Records supplied ▸
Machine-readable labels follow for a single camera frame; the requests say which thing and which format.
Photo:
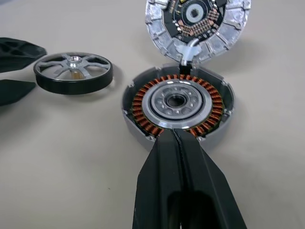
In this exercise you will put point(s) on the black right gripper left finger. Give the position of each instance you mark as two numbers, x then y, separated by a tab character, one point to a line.
157	179

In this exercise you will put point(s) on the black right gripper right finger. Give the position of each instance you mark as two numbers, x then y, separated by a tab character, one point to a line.
207	181

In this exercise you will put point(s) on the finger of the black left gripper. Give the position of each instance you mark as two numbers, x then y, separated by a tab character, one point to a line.
12	91
14	51

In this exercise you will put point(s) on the grey motor housing copper windings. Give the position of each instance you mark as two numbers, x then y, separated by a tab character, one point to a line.
157	119

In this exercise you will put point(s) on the black rimmed spoked rotor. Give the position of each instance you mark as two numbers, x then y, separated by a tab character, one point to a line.
71	84

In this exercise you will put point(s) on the round silver motor lid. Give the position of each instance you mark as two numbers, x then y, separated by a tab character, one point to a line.
214	45

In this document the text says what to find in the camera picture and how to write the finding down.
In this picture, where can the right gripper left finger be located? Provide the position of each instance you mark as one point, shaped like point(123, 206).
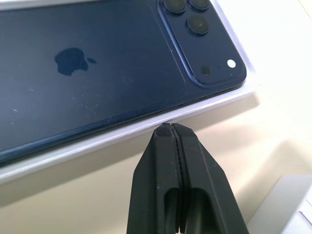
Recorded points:
point(151, 185)

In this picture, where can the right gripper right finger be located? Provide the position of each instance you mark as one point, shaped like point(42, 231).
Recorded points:
point(207, 195)

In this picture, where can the white box lid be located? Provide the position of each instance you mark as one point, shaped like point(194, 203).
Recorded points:
point(287, 207)

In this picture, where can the white box bottom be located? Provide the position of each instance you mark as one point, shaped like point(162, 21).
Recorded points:
point(97, 144)

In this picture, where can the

Task requirements ▸ Quote exactly, and only, the lines from the line containing "In this exercise you will put point(s) on the black rimmed" through the final line of the records above, both included, omitting any pictures.

Your response ▸
In this exercise you will put point(s) on the black rimmed spoked rotor. Give the position of each instance you mark as two numbers, x then y, separated by a tab character, one point to a line.
71	84

In this exercise you will put point(s) on the round silver motor lid. Give the position of each instance you mark as two numbers, x then y, separated by a tab character, one point to a line.
214	45

In this document the text says what to find in the camera picture and how to write the finding down.
In this picture, where can the right gripper left finger be located? Provide the position of each instance you mark as one point, shaped like point(123, 206).
Recorded points:
point(151, 185)

In this picture, where can the right gripper right finger be located? Provide the position of each instance you mark as one point, shaped like point(42, 231).
Recorded points:
point(207, 195)

In this picture, where can the white box lid be located? Provide the position of each instance you mark as one point, shaped like point(194, 203).
Recorded points:
point(287, 207)

In this picture, where can the white box bottom be located? Provide the position of each instance you mark as one point, shaped like point(162, 21).
Recorded points:
point(97, 144)

In this picture, where can the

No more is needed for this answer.